= EXERCISE =
Restate the data that follows exactly as it stands, beginning with the first line and ending with the line that contains "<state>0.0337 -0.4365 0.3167".

= GIVEN INFORMATION =
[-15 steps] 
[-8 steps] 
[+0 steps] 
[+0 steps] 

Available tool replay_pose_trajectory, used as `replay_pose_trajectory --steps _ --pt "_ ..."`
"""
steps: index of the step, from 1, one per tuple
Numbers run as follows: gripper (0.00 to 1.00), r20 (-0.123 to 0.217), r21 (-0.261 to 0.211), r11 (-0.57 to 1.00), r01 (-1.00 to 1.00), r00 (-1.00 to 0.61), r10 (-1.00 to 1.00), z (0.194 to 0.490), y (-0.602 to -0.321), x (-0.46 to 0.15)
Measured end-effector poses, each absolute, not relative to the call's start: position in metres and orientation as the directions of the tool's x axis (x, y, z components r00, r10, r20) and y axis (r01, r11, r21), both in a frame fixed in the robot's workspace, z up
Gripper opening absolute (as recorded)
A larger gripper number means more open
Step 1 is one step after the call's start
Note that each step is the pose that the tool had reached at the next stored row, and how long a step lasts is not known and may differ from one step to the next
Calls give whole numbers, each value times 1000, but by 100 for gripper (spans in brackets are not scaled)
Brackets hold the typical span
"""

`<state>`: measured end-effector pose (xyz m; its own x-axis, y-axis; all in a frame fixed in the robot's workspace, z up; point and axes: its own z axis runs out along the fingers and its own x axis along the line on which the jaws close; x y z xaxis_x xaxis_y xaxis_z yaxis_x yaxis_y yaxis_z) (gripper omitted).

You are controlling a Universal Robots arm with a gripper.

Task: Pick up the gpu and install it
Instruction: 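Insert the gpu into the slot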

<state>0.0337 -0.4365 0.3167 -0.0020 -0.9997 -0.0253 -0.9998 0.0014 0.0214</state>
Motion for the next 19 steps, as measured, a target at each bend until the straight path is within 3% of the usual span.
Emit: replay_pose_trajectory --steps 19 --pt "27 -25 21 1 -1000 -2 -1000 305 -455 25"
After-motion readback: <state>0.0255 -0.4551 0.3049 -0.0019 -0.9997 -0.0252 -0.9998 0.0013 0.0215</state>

= EXPECTED ANSWER =
[-15 steps] 
[-8 steps] 
[+0 steps] 
[+0 steps] 

Available tool replay_pose_trajectory, used as `replay_pose_trajectory --steps _ --pt "_ ..."`
"""
steps: index of the step, from 1, one per tuple
Numbers run as follows: gripper (0.00 to 1.00), r20 (-0.123 to 0.217), r21 (-0.261 to 0.211), r11 (-0.57 to 1.00), r01 (-1.00 to 1.00), r00 (-1.00 to 0.61), r10 (-1.00 to 1.00), z (0.194 to 0.490), y (-0.602 to -0.321), x (-0.46 to 0.15)
Measured end-effector poses, each absolute, not relative to the call's start: position in metres and orientation as the directions of the tool's x axis (x, y, z components r00, r10, r20) and y axis (r01, r11, r21), both in a frame fixed in the robot's workspace, z up
Gripper opening absolute (as recorded)
A larger gripper number means more open
Step 1 is one step after the call's start
Note that each step is the pose that the tool had reached at the next stored row, and how long a step lasts is not known and may differ from one step to the next
Calls give whole numbers, each value times 1000, but by 100 for gripper (spans in brackets are not scaled)
Brackets hold the typical span
"""

`<state>`: measured end-effector pose (xyz m; its own x-axis, y-axis; all in a frame fixed in the robot's workspace, z up; point and axes: its own z axis runs out along the fingers and its own x axis along the line on which the jaws close; x y z xaxis_x xaxis_y xaxis_z yaxis_x yaxis_y yaxis_z) (gripper omitted).

You are controlling a Universal Robots arm with a gripper.

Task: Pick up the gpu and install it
Instruction: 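Insert the gpu into the slot
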
<state>0.0337 -0.4365 0.3167 -0.0020 -0.9997 -0.0253 -0.9998 0.0014 0.0214</state>

Nothing else is needed for the answer.